«Todas y cada una de estas canciones dan lugar a su mejor álbum en más de una década. Su vuelta, por fin, al redil de lo relevante»
Mark Eitzel
«Don’t be a stranger»
MERGE/POPSTOCK!
Texto: CARLOS PÉREZ DE ZIRIZA.
Confesaba hace cinco años Mark Eitzel, sincerándose con el periodista Nando Cruz (en entrevista que recuperamos de su web con fecha de marzo de este año), que, a la edad de trece años, solo quería ser un cruce entre Joan Armatrading y Johnny Rotten. Obviamente, el paso del tiempo no haría más que desterrar los miedos e inseguridades de aquel adolescente algo misántropo, pero valga la peculiar combinación de elementos para desmentir el cliché del alma mater de American Music Club como dolorido folk singer, un reduccionismo solo mantenido por aquellos que nunca han llegado a comprender su artísticamente opulenta carrera. Pocos músicos de su generación logran transmitir esa sensación de acaparadora calidez. Pocos tienen su capacidad de sumir –con solo un giro vocal o un mero arreglo instrumental– al oyente en un terapéutico limbo en el que los efluvios del rock, el pop, el folk, el jazz y hasta el easy listening o el swamp rock se dan la mano para confirmar que hay mucha vida más allá de la desesperanza.

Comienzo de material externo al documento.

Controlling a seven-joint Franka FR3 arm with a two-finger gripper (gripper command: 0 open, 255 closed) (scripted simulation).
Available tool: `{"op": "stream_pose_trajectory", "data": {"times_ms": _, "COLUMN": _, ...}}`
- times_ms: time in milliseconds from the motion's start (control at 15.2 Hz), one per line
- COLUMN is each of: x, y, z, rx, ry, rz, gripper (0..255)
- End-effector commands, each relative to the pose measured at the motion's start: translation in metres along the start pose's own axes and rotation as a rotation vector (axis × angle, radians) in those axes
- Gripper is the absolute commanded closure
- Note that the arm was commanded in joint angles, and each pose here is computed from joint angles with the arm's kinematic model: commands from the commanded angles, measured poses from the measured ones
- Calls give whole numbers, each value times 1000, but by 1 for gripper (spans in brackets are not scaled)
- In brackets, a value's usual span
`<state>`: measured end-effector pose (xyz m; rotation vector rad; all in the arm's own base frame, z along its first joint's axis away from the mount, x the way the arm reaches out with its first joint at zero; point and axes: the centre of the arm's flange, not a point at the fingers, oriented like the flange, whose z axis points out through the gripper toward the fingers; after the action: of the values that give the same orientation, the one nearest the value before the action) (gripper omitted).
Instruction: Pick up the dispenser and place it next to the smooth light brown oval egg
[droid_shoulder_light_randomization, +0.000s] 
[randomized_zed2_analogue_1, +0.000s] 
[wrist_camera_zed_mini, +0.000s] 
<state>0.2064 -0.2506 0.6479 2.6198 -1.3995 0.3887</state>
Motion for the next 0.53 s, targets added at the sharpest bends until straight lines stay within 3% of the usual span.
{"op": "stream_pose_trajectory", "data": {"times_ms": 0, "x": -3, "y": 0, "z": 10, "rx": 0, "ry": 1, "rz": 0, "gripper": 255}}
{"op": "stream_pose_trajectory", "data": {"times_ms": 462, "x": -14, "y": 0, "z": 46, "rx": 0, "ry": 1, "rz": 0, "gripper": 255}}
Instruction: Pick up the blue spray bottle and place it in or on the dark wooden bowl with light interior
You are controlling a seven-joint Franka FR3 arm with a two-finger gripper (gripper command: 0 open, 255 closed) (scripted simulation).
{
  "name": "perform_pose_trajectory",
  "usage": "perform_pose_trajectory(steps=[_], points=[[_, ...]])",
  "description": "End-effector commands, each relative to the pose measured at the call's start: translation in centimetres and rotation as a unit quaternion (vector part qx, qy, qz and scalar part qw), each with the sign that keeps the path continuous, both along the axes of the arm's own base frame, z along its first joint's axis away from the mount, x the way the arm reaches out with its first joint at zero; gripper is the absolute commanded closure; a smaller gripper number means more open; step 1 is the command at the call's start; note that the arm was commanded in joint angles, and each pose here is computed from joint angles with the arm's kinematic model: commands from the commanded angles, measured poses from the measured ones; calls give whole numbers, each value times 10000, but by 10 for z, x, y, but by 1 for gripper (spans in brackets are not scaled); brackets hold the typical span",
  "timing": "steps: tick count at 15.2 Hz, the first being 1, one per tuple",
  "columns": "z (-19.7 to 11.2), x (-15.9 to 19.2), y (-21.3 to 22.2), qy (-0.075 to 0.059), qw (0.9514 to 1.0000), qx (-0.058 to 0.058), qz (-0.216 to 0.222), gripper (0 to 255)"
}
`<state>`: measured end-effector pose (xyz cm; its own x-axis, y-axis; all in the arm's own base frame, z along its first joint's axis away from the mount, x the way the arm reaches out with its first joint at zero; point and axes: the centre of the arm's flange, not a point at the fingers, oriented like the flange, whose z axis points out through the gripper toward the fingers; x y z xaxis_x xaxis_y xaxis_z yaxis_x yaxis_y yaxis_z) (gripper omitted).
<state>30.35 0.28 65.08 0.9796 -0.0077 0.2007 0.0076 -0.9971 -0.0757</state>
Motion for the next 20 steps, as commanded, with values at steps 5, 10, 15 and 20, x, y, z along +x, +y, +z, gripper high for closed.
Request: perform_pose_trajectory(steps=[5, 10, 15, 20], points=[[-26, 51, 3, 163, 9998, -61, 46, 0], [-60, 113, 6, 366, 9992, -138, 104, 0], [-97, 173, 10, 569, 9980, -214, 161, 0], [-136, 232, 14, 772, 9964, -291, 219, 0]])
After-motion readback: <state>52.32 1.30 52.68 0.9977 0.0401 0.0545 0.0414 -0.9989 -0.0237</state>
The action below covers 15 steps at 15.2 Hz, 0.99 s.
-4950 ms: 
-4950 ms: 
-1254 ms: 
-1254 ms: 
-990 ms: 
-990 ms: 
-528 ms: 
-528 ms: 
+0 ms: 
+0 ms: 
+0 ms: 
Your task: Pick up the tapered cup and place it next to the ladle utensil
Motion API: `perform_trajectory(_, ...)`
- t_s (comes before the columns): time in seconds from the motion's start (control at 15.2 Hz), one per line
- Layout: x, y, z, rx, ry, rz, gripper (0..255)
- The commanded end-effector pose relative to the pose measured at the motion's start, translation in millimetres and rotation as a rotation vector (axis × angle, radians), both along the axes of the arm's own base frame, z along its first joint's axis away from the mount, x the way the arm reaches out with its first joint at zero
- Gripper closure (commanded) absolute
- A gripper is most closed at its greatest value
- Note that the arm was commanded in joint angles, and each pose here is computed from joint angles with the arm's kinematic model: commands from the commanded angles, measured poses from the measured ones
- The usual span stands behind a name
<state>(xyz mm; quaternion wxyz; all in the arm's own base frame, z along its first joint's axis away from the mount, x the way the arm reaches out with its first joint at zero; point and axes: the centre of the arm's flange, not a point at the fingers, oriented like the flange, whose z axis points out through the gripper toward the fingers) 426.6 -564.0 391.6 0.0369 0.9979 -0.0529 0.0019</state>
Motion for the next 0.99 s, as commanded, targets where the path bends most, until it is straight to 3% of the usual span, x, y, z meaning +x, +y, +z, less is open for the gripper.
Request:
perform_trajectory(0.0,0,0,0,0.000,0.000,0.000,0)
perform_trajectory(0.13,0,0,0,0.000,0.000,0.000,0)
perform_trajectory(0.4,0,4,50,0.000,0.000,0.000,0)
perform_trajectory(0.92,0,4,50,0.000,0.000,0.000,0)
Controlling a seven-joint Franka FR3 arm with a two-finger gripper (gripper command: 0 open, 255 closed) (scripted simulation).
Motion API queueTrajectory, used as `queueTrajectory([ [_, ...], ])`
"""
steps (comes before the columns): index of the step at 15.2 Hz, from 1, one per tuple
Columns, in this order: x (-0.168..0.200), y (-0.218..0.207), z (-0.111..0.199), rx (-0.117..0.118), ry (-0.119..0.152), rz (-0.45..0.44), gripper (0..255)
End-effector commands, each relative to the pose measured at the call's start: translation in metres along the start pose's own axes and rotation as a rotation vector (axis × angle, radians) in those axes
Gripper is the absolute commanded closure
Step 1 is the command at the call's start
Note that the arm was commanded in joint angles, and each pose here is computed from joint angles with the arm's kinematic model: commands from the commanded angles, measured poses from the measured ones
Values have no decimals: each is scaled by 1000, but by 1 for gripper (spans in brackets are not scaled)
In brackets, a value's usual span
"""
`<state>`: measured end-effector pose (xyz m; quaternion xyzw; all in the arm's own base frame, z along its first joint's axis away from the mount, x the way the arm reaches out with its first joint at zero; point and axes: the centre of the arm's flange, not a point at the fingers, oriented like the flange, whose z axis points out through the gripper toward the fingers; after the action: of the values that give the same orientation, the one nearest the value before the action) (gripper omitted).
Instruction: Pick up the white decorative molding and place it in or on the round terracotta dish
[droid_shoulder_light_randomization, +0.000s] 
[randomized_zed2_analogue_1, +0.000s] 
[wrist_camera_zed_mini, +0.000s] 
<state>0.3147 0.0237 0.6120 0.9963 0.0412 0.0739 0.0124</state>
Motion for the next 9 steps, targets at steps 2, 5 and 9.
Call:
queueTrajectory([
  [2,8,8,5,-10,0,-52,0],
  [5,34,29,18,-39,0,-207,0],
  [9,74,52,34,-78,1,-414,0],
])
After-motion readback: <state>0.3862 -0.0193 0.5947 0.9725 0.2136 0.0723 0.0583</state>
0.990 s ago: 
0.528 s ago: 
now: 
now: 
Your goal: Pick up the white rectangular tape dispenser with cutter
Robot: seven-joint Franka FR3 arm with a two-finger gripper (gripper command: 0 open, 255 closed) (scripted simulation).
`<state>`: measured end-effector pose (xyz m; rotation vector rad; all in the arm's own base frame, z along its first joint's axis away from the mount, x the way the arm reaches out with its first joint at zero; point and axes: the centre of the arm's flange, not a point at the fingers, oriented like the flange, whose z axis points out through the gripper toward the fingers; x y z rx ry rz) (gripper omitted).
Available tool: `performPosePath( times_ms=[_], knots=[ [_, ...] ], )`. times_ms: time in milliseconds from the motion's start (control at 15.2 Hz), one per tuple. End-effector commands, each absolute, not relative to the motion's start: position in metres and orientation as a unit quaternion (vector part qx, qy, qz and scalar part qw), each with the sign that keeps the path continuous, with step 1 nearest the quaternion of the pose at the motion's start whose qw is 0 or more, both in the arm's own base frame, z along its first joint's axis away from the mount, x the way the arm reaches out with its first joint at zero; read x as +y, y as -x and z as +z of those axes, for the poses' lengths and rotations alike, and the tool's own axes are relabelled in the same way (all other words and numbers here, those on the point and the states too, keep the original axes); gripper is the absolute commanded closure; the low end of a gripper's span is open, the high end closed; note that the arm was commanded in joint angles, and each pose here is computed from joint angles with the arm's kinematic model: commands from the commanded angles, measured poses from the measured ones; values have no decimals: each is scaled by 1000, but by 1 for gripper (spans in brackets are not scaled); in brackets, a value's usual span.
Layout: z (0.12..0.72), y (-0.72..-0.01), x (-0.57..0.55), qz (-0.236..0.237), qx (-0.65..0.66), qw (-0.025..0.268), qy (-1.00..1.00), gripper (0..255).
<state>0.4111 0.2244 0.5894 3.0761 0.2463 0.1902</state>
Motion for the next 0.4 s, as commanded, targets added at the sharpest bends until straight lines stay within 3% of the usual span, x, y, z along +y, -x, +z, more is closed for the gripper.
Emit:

Quizá gran culpa de ello, de que ya no se le cite con tanta frecuencia en los mentideros del mejor rock norteamericano junto a nombres de referencia como los de un Will Oldham, un Bill Calahan, un Kurt Wagner o un Jeff Tweedy, la tenga su propia trayectoria en la última década. Dedicarse a recrear cancioneros ajenos («Music for courage and confidence», 2002), repasar el propio con músicos griegos («The ugly american», 2003), acolchar electrónicamente sus nuevas canciones («Candy ass», 2005) o descolgarse con una vuelta a los orígenes que, no pasando de discreta, dejaba su mejor argumento como apéndice (aquella ‘Ronald Koal was a rockstar’, incluida al final del discreto «Klamath», 2009), no parecía el mejor guión para que su nombre recobrase visibilidad, pese a las dos notables entregas que American Music Club («Love songs for patriots», 2004; y «The golden age», 2008) dejaron por el camino.
Todo ello queda solventado con creces en este «Don’t be a stranger», grabado a los pocos meses de sufrir un ataque al corazón, gracias al apoyo económico de un amigo a quien le tocó la lotería (y esto no es broma), que fue quien sufragó los servicios de producción del álbum, entre ellos los del bajista Sheldon Gomberg, responsable del sonido de los últimos álbumes de Rickie Lee Jones o Joseph Arthur, y que es quien aquí se sienta a los mandos. Así como la batería del insigne Pete Thomas (de los The Attractions de Costello) y la guitarra de Vudi (American Music Club). No en vano, esta remesa de temas estaba ideada, en un principio, para su banda de toda la vida, antes de que se oficializase su segundo hiato creativo. Y en sus surcos no sobra nada. Desde la sensualidad de ‘I love you but you’re dead’ (¿hemos mencionado el soul líneas arriba como otro tradicional nutriente en su integradora forma de entender la música americana?) hasta el sinuoso lamento de ‘Nowhere to run’ (cuánto ha debido aprender Thomas Dybdhal de piezas como esta). Pasando por las arrebatadoras ‘Oh mercy’ y ‘Break the champagne’, la remozada ‘All my love’ (ralentizada y aún más serenamente bella que la toma original de The Golden Age) o el conmovedor piano de ‘We all have to find our own way out’, ceñido como un guante a su canon de torch song. De nuevo destapando la pócima de sus esencias, esa descarnada autoconmiseración sin fin que, aquí filtrada y dulcificada por el poso de la serenidad que otorga la madurez (y seguramente por su viaje de ida y vuelta a los lindes de la muerte, que eso también debe curtir), magnetiza sin remisión cuando está al servicio de canciones de tan punzante belleza. Todas y cada una de ellas dan lugar a su mejor álbum en más de una década. Su vuelta, por fin, al redil de lo relevante.